The results for each position are listed below:
|Position||2020 Average||All-Time Average||Difference|
|Position||2020 Average||All-Time Average||Difference|
Obviously, in this analysis, faster times are better, so negative numbers indicate that the 2020 group performed better in this drill than the average, while positive numbers indicate worse-than-average performance.
There are certainly some interesting results here. Most positions don’t seem to see a large difference, but there are a few that stand out. WRs ran nearly a full tenth of a second slower than average, linebackers were more than one tenth faster than average, and defensive backs were nearly a tenth faster than average.
Over a small sample like this, surely selection bias can come into play. In a year where fewer players ran the 3-cone than normal, it is possible that only those players who expected to post very good times would run it. However, we would expect other positions to have had similar effects.

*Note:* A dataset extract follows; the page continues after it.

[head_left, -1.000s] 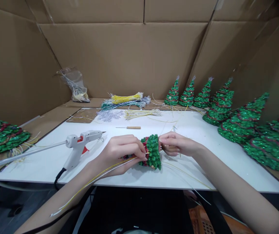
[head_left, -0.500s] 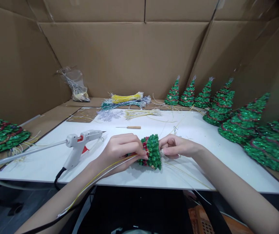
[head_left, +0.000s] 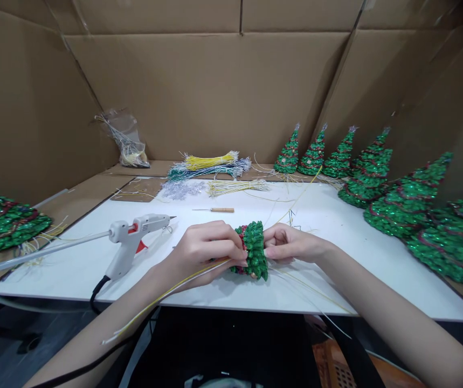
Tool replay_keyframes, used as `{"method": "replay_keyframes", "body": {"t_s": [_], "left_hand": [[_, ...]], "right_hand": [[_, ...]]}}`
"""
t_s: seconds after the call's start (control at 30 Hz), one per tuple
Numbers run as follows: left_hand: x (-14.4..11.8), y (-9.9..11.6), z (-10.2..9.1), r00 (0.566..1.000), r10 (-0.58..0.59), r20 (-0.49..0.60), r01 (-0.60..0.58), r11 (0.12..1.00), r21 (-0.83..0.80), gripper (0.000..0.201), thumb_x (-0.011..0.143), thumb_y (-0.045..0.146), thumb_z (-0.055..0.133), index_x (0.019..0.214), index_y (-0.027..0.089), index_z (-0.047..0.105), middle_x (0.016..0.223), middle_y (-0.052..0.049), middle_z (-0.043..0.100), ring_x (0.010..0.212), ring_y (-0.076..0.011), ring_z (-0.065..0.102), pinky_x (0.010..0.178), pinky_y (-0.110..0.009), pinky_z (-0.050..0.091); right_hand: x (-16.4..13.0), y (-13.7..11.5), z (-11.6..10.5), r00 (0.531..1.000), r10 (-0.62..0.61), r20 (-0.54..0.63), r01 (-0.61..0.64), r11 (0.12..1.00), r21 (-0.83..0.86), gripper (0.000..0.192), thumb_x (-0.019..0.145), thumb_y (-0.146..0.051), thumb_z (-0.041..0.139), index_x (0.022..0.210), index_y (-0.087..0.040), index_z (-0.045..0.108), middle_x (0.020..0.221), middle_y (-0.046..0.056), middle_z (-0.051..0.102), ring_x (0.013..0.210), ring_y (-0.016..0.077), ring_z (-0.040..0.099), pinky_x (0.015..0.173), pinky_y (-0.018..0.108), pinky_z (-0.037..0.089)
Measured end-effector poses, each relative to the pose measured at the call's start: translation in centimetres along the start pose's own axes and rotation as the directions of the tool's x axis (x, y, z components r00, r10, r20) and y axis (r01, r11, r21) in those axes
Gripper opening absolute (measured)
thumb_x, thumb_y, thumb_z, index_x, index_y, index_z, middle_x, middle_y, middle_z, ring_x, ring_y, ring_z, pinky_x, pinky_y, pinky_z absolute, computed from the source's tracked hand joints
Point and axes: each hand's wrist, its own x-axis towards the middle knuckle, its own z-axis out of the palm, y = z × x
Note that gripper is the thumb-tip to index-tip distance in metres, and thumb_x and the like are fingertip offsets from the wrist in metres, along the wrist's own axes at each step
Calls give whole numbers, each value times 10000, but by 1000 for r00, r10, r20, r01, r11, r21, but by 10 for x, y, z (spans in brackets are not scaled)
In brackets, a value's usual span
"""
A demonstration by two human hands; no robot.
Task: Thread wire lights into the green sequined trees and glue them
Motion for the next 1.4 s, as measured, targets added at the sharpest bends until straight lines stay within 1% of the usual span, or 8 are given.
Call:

The next thing I wanted to test was what the class looked like on a per-player scale. To do this I took the average time differential per position and summed those values together with the total number of participants at each position to get an overall average difference vs. average. It’s a rather crude way of trying to try and look at larger trends, but it also is one of the simpler ways.

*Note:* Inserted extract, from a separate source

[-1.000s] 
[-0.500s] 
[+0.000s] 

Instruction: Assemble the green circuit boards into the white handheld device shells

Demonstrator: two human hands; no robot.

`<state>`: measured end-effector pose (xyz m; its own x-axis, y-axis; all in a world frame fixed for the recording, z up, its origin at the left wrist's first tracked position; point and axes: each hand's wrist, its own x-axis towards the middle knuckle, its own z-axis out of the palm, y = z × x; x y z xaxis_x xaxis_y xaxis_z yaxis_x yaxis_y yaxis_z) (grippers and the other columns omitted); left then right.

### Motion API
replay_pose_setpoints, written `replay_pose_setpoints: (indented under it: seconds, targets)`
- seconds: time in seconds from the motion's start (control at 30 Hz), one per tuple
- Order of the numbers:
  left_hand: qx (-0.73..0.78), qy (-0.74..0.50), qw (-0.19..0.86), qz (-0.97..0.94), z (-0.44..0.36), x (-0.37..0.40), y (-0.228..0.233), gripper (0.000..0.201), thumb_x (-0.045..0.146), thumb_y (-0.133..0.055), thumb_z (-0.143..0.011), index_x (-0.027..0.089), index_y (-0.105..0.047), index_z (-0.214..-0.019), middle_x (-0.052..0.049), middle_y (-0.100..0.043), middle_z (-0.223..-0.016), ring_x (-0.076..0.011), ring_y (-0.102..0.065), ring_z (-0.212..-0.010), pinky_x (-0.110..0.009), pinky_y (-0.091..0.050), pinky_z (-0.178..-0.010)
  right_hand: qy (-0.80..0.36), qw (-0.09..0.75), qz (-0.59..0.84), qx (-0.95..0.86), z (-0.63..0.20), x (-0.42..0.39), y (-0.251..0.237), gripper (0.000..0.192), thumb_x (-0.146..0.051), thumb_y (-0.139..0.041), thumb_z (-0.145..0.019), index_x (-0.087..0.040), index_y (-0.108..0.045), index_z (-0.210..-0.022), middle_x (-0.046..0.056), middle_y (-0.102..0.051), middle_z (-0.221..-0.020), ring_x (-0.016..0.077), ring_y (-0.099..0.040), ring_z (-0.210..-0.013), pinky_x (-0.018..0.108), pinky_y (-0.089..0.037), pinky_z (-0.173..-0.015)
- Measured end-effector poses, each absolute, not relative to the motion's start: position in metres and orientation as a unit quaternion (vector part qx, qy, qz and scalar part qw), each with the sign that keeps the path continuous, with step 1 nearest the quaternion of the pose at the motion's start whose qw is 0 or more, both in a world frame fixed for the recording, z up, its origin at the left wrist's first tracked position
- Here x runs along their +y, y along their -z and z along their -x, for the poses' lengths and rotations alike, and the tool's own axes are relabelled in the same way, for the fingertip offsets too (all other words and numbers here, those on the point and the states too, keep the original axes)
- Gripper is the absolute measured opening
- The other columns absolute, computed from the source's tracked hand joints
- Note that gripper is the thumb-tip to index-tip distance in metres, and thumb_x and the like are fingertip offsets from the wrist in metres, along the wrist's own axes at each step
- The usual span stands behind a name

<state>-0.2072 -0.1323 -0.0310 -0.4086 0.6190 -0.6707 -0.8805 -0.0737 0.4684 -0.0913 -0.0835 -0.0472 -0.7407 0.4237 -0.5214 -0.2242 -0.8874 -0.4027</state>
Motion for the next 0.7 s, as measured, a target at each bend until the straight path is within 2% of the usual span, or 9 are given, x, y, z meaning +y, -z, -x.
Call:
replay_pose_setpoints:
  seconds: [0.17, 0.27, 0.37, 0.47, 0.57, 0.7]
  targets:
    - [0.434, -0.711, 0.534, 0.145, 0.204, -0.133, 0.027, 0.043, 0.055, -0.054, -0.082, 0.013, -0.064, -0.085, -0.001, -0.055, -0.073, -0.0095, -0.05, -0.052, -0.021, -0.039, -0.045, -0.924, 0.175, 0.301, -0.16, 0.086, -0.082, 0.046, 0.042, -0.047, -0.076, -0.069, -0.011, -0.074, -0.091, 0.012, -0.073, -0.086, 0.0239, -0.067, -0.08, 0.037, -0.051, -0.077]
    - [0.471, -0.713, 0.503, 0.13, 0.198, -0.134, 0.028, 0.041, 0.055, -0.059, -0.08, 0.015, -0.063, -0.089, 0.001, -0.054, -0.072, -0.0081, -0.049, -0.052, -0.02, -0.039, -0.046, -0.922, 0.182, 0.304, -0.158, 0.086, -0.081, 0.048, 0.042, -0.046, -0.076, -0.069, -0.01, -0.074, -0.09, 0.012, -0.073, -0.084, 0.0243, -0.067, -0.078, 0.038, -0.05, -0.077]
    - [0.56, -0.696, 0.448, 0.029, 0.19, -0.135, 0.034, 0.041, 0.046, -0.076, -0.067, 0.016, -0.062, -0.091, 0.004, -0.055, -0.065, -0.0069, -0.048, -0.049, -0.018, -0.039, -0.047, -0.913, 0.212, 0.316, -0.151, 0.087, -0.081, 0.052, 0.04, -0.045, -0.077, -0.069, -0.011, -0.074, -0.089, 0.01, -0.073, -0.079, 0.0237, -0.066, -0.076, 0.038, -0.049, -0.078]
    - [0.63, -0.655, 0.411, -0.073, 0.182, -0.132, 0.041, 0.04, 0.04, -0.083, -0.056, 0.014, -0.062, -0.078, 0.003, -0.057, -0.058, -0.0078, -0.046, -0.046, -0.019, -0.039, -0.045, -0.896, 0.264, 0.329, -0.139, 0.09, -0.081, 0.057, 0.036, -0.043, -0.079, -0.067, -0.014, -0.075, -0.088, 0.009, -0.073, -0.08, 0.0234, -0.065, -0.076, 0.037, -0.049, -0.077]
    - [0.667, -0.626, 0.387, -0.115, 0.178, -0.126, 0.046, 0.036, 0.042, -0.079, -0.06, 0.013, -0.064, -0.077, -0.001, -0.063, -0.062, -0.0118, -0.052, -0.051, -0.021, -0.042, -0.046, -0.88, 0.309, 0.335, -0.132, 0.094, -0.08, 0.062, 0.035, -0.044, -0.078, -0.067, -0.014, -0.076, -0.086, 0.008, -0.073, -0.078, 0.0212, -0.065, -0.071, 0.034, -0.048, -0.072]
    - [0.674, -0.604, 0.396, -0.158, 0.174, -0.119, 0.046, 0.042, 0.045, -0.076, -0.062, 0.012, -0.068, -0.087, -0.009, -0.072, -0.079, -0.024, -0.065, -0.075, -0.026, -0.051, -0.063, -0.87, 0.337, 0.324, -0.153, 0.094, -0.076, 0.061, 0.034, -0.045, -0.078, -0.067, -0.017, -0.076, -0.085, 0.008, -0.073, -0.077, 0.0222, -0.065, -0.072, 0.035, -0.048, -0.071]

Somewhat surprisingly, the 2020 NFL Combine had an ever-so-marginally faster average 3-cone time than historical averages. And when I say ever-so-marginally, I really mean it. The average 2020 NFL Combine 3-cone time was .007 seconds faster than the historical average.
Now there are circumstances to consider here. The primary one appears to be the linebacker position. As the NFL has become a more passing-focused league over the past decade, linebackers have begun to look more like strong safeties. With smaller linebackers, we would expect them to move better than the historical average, and we saw that in 2020. What happens if we removed the linebackers from the sample?

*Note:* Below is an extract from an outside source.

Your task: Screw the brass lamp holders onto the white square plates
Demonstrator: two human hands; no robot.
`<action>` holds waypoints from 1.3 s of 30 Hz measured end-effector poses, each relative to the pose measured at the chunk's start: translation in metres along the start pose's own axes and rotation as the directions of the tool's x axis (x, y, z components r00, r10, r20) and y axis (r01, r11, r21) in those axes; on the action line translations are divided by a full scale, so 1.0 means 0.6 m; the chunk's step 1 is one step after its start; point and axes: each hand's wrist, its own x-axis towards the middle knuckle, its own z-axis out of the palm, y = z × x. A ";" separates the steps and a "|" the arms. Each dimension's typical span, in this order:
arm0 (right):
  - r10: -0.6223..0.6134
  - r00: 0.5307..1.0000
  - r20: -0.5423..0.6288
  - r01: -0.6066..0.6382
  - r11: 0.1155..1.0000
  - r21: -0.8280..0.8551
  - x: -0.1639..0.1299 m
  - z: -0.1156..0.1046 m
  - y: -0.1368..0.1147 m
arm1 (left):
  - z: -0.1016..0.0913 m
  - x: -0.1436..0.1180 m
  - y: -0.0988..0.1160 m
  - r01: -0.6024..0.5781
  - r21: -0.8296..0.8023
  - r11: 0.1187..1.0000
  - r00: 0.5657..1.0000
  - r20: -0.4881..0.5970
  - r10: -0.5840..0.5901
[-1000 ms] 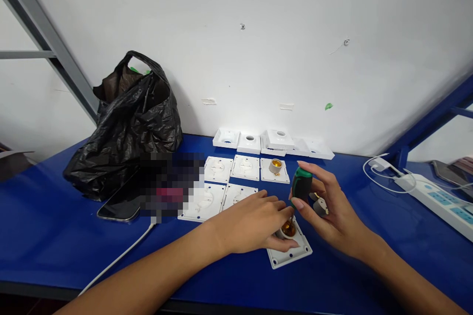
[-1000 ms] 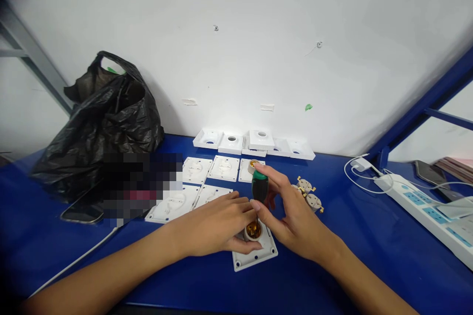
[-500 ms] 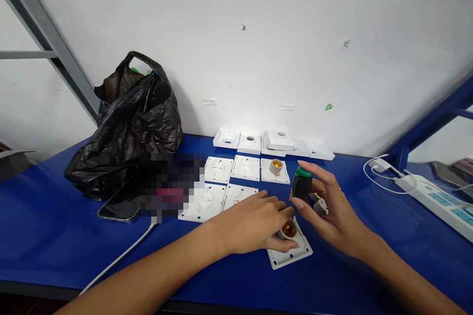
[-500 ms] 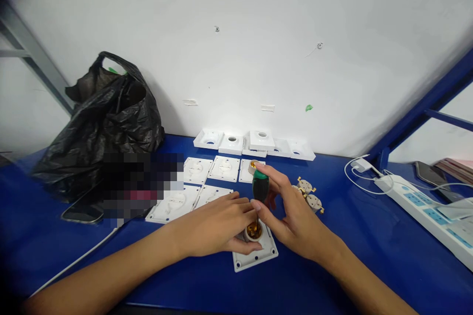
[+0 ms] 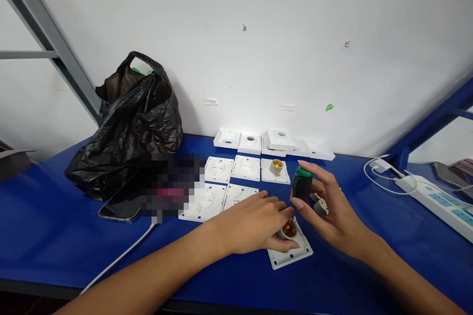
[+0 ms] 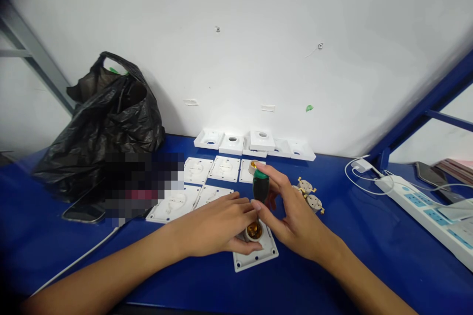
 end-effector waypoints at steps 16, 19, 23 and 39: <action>0.022 0.999 0.030 -0.022 1.000 -0.007 0.003 0.000 -0.001 | -0.003 0.000 0.002 0.008 0.014 1.000 1.000 0.019 -0.009; 0.017 1.000 0.025 -0.017 1.000 -0.009 0.004 0.000 -0.001 | -0.004 0.001 0.001 0.007 0.019 1.000 1.000 0.024 -0.007; 0.009 1.000 0.015 -0.009 1.000 -0.008 0.003 0.001 0.001 | -0.004 0.001 0.002 0.005 0.021 1.000 1.000 0.022 -0.005; 0.018 1.000 0.019 -0.018 1.000 -0.010 0.002 0.001 0.002 | 0.001 -0.001 0.000 0.003 -0.006 1.000 1.000 -0.017 -0.004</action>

Remember, the linebacker group was .12 seconds faster than their historical counterparts. Despite this quite large difference, entirely removing the group doesn’t change the results too drastically. The new differential shows that 2020 NFL Combine 3-cones were just .008 seconds slower than the historical average when we remove the linebacker position from the equation.
The differences between 3-cone times this year and in past years appears to be negligible. However, there are some issues with this study. First and foremost, we don’t have a true control group. We did not get any of the players at the 2020 NFL Combine running their 3-cones at traditional timeslots. It is possible that this class would be expected to perform better than historical averages, whether that be due to the NFL’s increased emphasis on speed and quickness, perhaps being a more athletic class, or due to better drill training. The sample for the 2020 class is also smaller than in classes before, particularly those of the past ten years.
This study is merely one piece of the puzzle, and by no means a be-all-end-all. I do think the findings from it are a bit surprising, but probably rather informative. We think that variables will change things drastically, but we should remember that in any good study our default hypothesis should be that it has no effect.